▶ WHAT TO PRODUCE: Restate, word for word, the lines from the opening line of the data through the line containing "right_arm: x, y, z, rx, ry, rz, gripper", both included, and nothing else.

▶ DATA SECTION:
=== Begin Enclosure ===

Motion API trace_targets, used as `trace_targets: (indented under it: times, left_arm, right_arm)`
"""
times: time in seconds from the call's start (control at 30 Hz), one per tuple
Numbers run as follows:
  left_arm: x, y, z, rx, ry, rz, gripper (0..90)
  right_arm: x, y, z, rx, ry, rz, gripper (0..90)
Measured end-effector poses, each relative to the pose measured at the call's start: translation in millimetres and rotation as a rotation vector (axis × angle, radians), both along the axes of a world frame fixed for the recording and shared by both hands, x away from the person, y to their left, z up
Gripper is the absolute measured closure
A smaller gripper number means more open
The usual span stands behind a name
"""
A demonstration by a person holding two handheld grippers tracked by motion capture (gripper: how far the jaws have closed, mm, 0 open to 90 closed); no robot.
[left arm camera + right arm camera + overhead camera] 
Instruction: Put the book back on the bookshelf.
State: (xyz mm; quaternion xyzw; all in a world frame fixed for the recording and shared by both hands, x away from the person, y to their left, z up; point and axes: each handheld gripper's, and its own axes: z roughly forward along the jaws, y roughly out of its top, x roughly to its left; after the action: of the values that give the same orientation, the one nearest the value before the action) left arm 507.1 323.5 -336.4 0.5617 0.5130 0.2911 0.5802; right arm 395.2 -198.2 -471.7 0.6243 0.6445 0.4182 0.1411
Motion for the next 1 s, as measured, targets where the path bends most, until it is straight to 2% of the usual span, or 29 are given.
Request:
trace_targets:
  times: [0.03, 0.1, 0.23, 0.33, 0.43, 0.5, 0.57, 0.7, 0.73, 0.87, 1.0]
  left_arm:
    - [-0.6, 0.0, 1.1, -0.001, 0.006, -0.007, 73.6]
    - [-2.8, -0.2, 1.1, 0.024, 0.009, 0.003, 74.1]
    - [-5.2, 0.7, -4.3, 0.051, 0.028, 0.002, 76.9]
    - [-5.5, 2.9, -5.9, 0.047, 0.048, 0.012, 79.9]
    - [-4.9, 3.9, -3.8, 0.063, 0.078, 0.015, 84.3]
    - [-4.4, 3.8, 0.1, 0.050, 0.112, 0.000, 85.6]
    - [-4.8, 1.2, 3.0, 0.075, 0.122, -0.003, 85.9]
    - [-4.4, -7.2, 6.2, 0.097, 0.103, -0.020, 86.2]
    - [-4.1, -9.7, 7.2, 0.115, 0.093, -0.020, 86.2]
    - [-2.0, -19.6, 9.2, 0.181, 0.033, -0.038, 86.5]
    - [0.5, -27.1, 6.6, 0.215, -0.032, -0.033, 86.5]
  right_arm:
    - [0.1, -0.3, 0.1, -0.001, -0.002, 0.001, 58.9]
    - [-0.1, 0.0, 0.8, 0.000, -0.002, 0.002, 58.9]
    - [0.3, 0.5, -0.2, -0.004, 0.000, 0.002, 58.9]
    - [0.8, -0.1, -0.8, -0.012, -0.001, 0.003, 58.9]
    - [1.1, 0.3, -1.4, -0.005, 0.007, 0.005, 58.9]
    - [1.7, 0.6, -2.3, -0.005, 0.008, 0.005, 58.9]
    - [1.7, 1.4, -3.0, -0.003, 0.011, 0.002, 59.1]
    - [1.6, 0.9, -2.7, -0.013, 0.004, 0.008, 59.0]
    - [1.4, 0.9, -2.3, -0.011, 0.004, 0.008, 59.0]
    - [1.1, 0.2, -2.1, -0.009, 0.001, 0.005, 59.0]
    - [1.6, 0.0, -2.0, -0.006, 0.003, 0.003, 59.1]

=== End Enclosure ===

▶ COMPLETED TASK:
Motion API trace_targets, used as `trace_targets: (indented under it: times, left_arm, right_arm)`
"""
times: time in seconds from the call's start (control at 30 Hz), one per tuple
Numbers run as follows:
  left_arm: x, y, z, rx, ry, rz, gripper (0..90)
  right_arm: x, y, z, rx, ry, rz, gripper (0..90)

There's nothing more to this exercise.